NIH begins clinical trial evaluating second COVID-19 booster shots in adults
The trial aims to understand if different vaccine regimens—prototype and variant vaccines alone and in combinations—can broaden immune responses in adults who already have received a primary vaccination series and a first booster shot
The National Institutes of Health (NIH) has begun a phase-II clinical trial evaluating various additional COVID-19 booster in adults in the US. The trial aims to understand if different vaccine regimens—prototype and variant vaccines alone and in combinations—can broaden immune responses in adults who already have received a primary vaccination series and a first booster shot. The study, known as the COVID-19 Variant Immunologic Landscape (COVAIL) trial, is sponsored by the National Institute of Allergy and Infectious Diseases (NIAID), a part of NIH.

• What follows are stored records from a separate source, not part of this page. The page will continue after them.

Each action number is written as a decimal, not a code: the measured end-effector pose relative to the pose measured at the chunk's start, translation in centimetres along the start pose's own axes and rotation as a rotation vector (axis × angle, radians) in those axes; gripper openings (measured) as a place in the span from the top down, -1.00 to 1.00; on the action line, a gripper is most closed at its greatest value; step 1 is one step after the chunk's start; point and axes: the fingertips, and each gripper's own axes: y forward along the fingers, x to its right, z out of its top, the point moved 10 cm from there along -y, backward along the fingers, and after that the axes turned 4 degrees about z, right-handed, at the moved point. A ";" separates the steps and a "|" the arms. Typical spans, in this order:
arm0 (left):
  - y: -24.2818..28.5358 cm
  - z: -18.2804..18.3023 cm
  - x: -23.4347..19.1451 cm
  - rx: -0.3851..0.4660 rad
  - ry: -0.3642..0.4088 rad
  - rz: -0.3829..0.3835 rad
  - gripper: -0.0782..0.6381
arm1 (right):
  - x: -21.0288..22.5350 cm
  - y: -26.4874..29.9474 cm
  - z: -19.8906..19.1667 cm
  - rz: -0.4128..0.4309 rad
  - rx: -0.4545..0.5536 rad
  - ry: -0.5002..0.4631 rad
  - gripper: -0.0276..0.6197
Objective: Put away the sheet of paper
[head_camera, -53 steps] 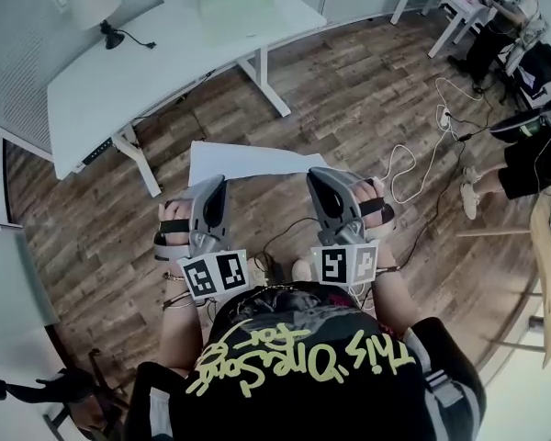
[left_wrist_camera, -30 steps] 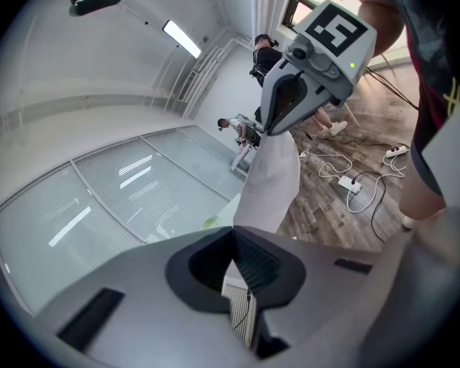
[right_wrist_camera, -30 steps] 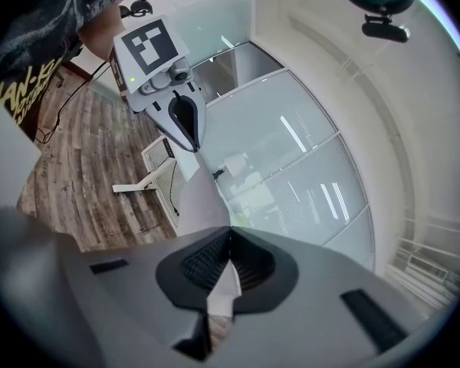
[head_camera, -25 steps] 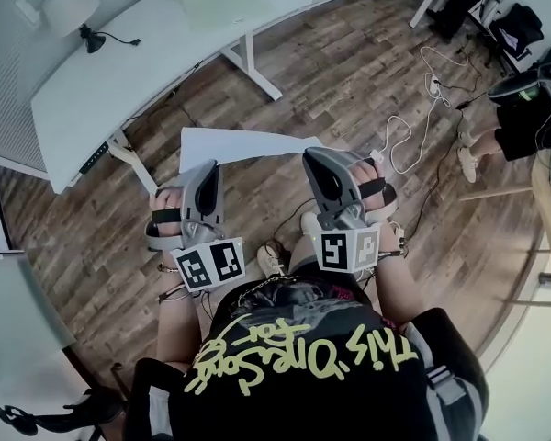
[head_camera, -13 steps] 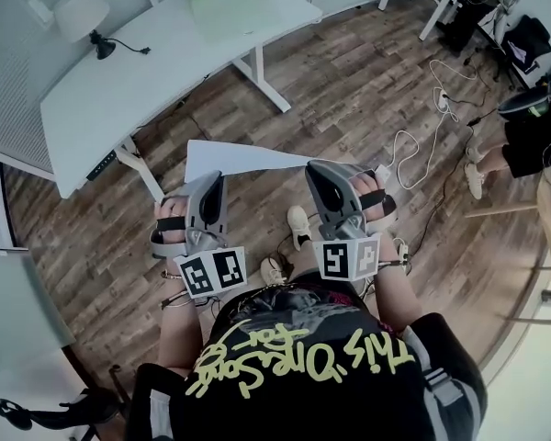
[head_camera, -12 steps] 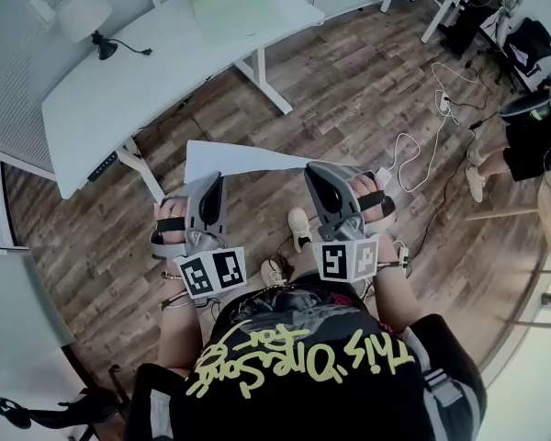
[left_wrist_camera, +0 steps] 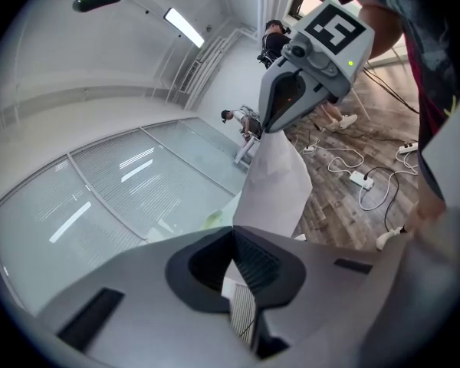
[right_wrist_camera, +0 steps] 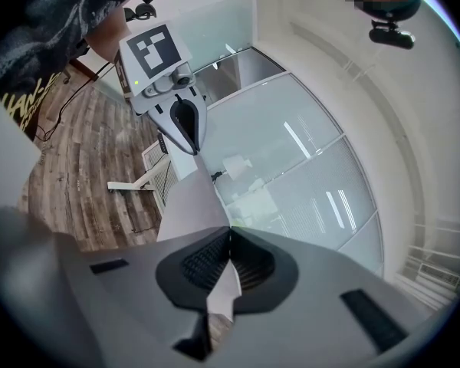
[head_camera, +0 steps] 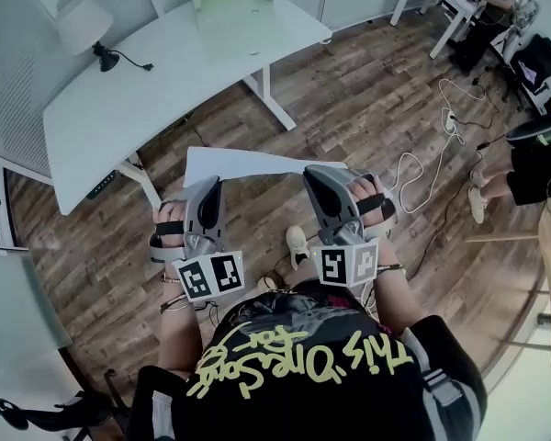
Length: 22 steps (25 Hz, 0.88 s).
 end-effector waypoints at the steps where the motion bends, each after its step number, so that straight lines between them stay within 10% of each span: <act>1: 0.5 0.0 -0.2 -0.003 -0.001 0.001 0.76 | 0.3 0.5 -0.3 0.003 0.003 0.001 0.89; 22: 10.9 1.2 -3.1 -0.059 -0.012 0.042 0.76 | 6.8 9.7 -6.1 0.032 0.077 0.003 0.89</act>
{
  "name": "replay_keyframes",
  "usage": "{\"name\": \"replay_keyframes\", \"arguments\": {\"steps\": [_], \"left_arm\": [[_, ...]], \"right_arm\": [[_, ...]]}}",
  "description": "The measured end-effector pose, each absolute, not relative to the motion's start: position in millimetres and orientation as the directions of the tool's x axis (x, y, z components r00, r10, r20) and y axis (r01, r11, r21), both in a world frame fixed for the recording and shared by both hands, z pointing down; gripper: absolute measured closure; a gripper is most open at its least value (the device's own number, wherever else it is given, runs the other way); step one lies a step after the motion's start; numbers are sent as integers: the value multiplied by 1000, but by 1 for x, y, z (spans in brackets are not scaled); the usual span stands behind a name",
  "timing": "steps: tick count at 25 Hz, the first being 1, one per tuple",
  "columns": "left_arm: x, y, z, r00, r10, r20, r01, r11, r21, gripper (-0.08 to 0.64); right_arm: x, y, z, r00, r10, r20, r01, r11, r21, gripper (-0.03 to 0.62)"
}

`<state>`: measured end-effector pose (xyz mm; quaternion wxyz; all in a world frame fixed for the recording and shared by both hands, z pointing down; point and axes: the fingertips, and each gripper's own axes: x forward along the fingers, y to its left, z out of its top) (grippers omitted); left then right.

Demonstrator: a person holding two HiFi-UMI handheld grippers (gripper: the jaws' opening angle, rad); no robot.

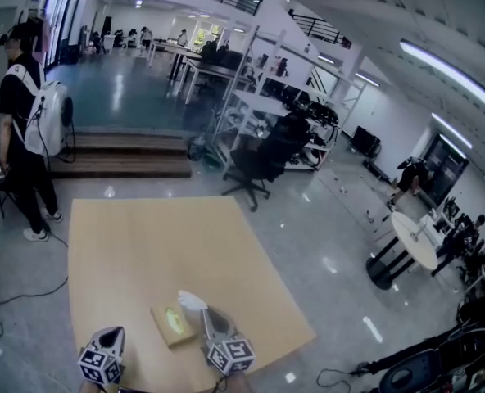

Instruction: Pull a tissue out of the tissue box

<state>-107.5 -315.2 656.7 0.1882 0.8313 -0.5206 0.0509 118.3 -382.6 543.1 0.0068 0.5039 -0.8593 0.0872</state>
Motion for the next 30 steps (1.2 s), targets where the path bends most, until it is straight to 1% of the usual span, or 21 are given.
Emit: {"name": "replay_keyframes", "arguments": {"steps": [9, 16, 30], "left_arm": [[-108, -301, 650, 452, -853, 260, -885, -394, 247, 552], [-105, -297, 637, 461, -856, 235, -880, -408, 242, 552], [-97, -272, 604, 503, -848, 164, -856, -463, 231, 552]], "right_arm": [[120, -364, 554, -493, -865, 91, -868, 481, -124, 583], [122, -343, 556, -472, -873, 121, -881, 463, -101, 583], [136, -279, 555, -422, -898, 121, -903, 406, -137, 583]]}}
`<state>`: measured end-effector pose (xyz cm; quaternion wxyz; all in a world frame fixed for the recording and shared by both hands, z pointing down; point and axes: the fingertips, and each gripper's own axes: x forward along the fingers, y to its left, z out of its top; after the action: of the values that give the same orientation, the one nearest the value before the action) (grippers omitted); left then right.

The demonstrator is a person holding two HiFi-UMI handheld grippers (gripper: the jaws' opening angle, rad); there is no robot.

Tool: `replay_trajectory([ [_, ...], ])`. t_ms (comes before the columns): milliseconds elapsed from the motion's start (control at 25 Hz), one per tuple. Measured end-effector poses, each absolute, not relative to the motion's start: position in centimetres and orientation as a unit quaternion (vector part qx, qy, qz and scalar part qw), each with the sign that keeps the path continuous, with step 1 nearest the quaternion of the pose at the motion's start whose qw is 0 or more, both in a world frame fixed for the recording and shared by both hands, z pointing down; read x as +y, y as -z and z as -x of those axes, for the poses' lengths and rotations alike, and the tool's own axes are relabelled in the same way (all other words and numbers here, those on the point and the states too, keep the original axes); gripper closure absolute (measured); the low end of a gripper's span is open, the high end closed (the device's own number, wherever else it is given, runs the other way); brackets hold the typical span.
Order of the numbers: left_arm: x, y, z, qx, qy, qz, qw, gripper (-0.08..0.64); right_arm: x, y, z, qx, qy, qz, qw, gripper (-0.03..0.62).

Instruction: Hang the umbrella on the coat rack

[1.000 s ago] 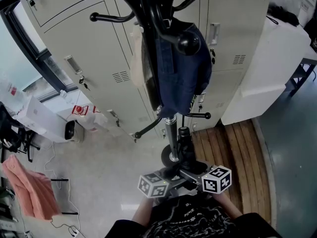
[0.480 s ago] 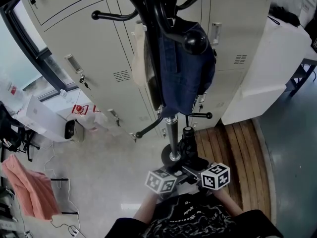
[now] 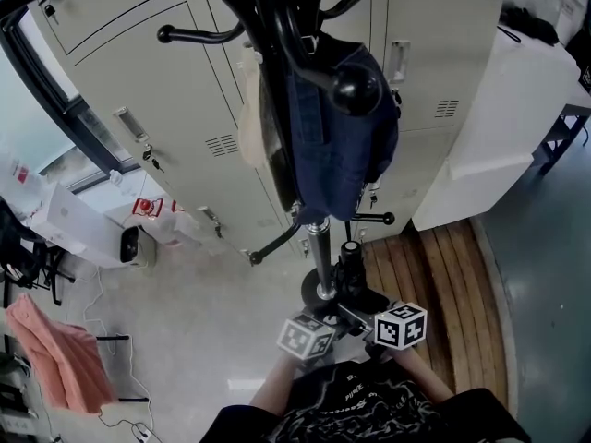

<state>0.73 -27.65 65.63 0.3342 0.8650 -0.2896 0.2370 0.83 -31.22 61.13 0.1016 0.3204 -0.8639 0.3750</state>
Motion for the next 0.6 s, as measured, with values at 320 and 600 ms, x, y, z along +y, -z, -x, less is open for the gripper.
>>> replay_trajectory([
  [320,-29.2,-67.3,1.0,-0.344,-0.24,-0.835,0.356,0.34,-31.6,-61.3,-2.2,-0.84,-0.414,-0.345,0.06,0.207],
  [600,-29.8,-68.0,-0.2,-0.334,-0.263,-0.845,0.325,0.528,-30.4,-62.6,-2.6,-0.831,-0.435,-0.341,0.064,0.207],
])
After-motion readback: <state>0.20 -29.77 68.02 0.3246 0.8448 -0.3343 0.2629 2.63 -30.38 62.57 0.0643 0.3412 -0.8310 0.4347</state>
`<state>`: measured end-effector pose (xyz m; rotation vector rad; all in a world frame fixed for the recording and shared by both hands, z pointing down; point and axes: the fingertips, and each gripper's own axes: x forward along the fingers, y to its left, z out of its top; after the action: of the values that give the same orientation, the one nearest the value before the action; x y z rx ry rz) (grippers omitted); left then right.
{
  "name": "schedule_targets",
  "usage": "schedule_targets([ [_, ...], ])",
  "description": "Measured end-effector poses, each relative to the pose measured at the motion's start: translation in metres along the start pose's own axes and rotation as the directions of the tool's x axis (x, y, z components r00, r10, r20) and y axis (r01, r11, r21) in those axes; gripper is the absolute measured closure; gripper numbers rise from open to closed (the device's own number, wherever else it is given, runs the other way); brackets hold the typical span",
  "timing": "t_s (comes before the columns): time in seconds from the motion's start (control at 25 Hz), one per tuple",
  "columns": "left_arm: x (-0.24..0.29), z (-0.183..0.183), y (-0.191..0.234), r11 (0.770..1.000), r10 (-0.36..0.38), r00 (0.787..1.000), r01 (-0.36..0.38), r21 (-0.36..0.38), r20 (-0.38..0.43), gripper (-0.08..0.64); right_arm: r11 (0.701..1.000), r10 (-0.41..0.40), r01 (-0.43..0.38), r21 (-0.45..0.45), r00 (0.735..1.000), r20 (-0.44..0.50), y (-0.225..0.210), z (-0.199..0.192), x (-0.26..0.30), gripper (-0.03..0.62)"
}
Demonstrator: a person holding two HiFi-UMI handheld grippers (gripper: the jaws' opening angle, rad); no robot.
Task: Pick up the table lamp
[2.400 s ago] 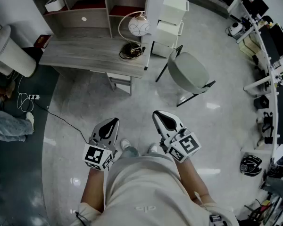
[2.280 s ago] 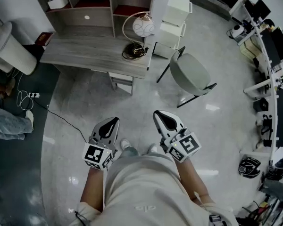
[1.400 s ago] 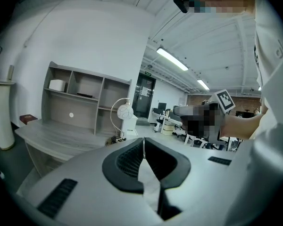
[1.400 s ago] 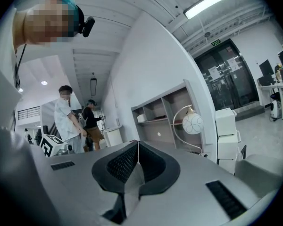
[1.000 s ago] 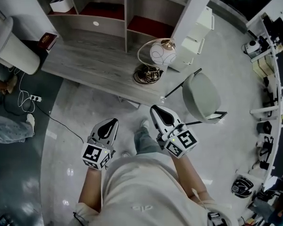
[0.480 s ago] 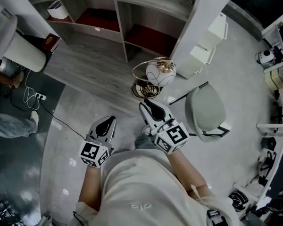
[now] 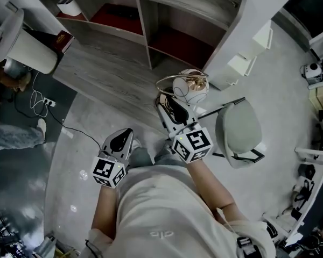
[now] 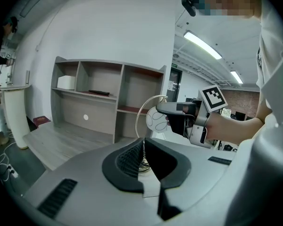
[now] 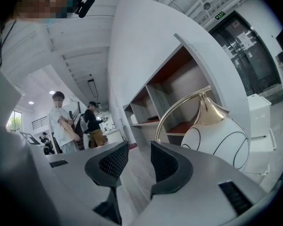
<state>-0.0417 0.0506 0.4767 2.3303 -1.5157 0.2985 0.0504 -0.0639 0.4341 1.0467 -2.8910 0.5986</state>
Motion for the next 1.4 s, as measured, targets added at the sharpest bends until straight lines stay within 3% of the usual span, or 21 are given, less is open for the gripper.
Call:
schedule_targets([
  [0.28,0.013,0.0,0.034,0.999,-0.031,0.999,0.03,-0.025,-0.009,0.543,0.997,-0.077,0.077,0.012,0.997,-0.012,-0.011,0.0,0.038,0.413],
  [0.68,0.06,0.007,0.111,0.985,-0.171,0.984,0.17,-0.032,-0.049,0.543,0.966,-0.251,0.25,0.062,0.968,0.018,-0.04,0.007,0.092,0.415],
  [0.84,0.084,0.001,0.125,0.969,-0.246,0.966,0.245,-0.027,-0.081,0.543,0.947,-0.313,0.308,0.095,0.949,0.044,-0.052,0.012,0.095,0.503],
  [1.08,0.116,-0.018,0.12,0.934,-0.356,0.924,0.357,-0.021,-0.135,0.541,0.937,-0.306,0.287,0.199,0.95,0.069,-0.054,0.012,0.085,0.522],
  [1.4,0.163,-0.052,0.096,0.885,-0.465,0.862,0.46,-0.074,-0.203,0.541,0.923,-0.323,0.292,0.25,0.942,0.094,-0.061,0.025,0.059,0.523],
])
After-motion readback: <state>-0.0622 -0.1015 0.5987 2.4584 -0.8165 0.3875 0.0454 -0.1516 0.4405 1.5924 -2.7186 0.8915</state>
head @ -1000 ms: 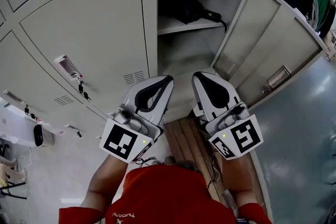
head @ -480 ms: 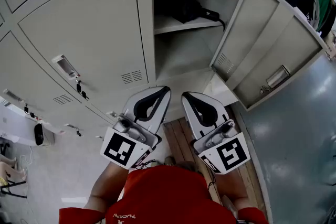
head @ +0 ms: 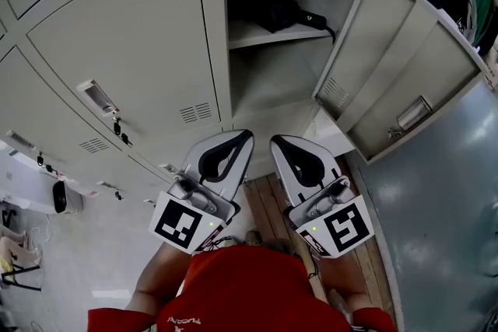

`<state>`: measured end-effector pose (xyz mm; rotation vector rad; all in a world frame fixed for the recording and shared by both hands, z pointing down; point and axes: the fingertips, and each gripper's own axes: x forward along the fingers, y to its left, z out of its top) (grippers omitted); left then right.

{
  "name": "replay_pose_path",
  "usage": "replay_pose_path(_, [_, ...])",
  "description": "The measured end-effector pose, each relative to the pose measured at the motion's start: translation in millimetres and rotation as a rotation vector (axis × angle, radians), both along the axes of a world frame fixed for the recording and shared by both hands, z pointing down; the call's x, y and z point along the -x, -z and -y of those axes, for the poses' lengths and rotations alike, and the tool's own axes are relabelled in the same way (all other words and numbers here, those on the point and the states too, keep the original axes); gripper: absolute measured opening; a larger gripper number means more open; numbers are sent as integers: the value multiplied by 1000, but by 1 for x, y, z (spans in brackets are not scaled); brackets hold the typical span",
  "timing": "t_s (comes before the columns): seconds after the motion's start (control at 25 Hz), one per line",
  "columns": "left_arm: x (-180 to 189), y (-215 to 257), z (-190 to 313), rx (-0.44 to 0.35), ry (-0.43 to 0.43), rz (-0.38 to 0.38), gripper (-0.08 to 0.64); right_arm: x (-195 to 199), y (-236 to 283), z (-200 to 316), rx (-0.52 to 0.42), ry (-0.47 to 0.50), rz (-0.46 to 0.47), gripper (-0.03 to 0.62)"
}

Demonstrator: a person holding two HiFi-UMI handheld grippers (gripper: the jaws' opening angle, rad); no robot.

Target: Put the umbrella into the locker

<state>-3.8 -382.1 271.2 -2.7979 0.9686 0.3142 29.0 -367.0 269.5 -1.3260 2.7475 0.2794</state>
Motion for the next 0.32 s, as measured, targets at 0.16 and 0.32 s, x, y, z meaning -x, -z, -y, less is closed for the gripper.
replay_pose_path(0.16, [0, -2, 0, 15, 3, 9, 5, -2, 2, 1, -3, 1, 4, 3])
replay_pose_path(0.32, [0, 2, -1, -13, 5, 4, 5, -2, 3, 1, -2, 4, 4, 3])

“We are looking beyond the Omicron variant to determine the best strategy to protect against future variants. This trial will help us understand if we can use prototype and variant vaccines alone or together to shift immune responses to cover the existing and emerging COVID-19 variants,” Anthony S Fauci, MD and Director, NIAID, said in a statement released by NIH yesterday. “
Vaccine manufacturers have previously studied some variant vaccine candidates, and are currently conducting clinical trials of Omicron-specific vaccines. The COVAIL trial will gather data on the immune responses induced by prototype vaccines and variant vaccine candidates—including bivalent vaccines, which target two SARS-CoV-2 variants—to inform booster shot recommendations, added the statement.
It further mentioned that the first stage of this trial is being conducted in collaboration with Moderna, which is manufacturing the study vaccines that will be administered. The trial will be adapted to enroll more participants to evaluate additional vaccine platforms and variant vaccines from other manufacturers as needed to further inform public health decisions. Participants will be monitored for symptoms and adverse events following vaccination, and will be asked to return to the clinic during set times over the course of 12-14 months to provide blood samples. Investigators will evaluate the samples in the laboratory to measure and characterise immune responses to SARS-CoV-2 strains. Investigators aim to have initial findings available by August 2022.
The study is being conducted in collaboration with academic medical centres across the US, NIAID’s Infectious Diseases Clinical Research Consortium (IDCRC) and the NIAID SARS-CoV-2 Assessment of Viral Evolution (SAVE) Programme, the statement concluded.